• **DATA SECTION**
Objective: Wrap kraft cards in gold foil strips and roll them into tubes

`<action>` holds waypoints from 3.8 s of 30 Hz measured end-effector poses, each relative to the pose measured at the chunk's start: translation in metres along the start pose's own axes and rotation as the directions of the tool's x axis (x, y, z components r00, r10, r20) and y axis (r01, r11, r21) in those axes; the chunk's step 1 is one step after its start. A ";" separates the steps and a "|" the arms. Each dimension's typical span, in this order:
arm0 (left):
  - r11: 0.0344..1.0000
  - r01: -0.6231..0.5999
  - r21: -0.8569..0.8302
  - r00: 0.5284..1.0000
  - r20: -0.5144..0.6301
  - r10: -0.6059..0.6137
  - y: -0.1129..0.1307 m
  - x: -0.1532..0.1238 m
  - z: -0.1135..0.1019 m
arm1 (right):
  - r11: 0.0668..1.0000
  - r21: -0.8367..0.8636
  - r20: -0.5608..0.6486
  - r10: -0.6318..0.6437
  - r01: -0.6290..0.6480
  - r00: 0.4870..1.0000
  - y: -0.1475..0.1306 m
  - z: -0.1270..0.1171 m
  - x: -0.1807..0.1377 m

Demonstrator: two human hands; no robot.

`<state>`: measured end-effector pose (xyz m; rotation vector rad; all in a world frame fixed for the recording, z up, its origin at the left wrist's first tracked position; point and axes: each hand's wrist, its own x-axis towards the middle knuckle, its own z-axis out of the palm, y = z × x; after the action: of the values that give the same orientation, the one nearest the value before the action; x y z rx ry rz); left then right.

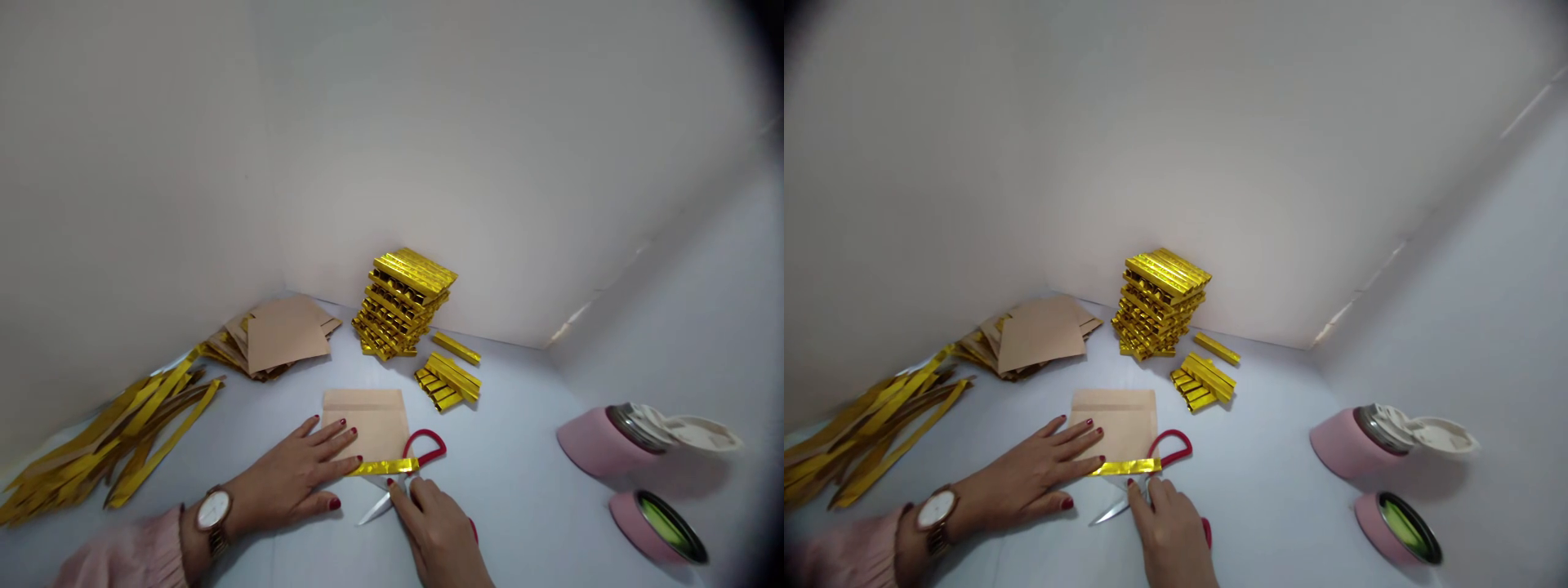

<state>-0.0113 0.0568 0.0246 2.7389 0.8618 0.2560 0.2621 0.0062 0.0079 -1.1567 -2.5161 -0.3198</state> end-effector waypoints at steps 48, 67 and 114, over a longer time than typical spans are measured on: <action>0.989 0.054 -0.137 0.998 -0.026 -0.058 -0.003 -0.004 -0.005 | 0.994 0.082 -0.071 0.074 -0.068 0.995 -0.020 0.025 0.012; 0.997 0.051 -0.059 0.998 -0.020 -0.053 0.000 -0.007 -0.003 | 0.998 0.032 -0.124 0.054 -0.051 0.991 -0.014 0.025 0.001; 0.999 0.033 -0.004 0.999 -0.005 -0.033 0.004 -0.008 -0.003 | 0.994 0.083 -0.047 0.079 -0.074 0.996 -0.019 0.028 0.012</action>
<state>-0.0167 0.0495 0.0275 2.7192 0.9060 0.2582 0.2339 0.0123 -0.0141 -1.1946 -2.4112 -0.2214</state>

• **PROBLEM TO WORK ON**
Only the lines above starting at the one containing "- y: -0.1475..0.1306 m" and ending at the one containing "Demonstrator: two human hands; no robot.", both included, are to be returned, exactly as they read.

• **TASK ANSWER**
  - y: -0.1475..0.1306 m
  - z: -0.1270..0.1171 m
  - x: -0.1807..0.1377 m

Demonstrator: two human hands; no robot.

The exercise is done, and nothing more is needed.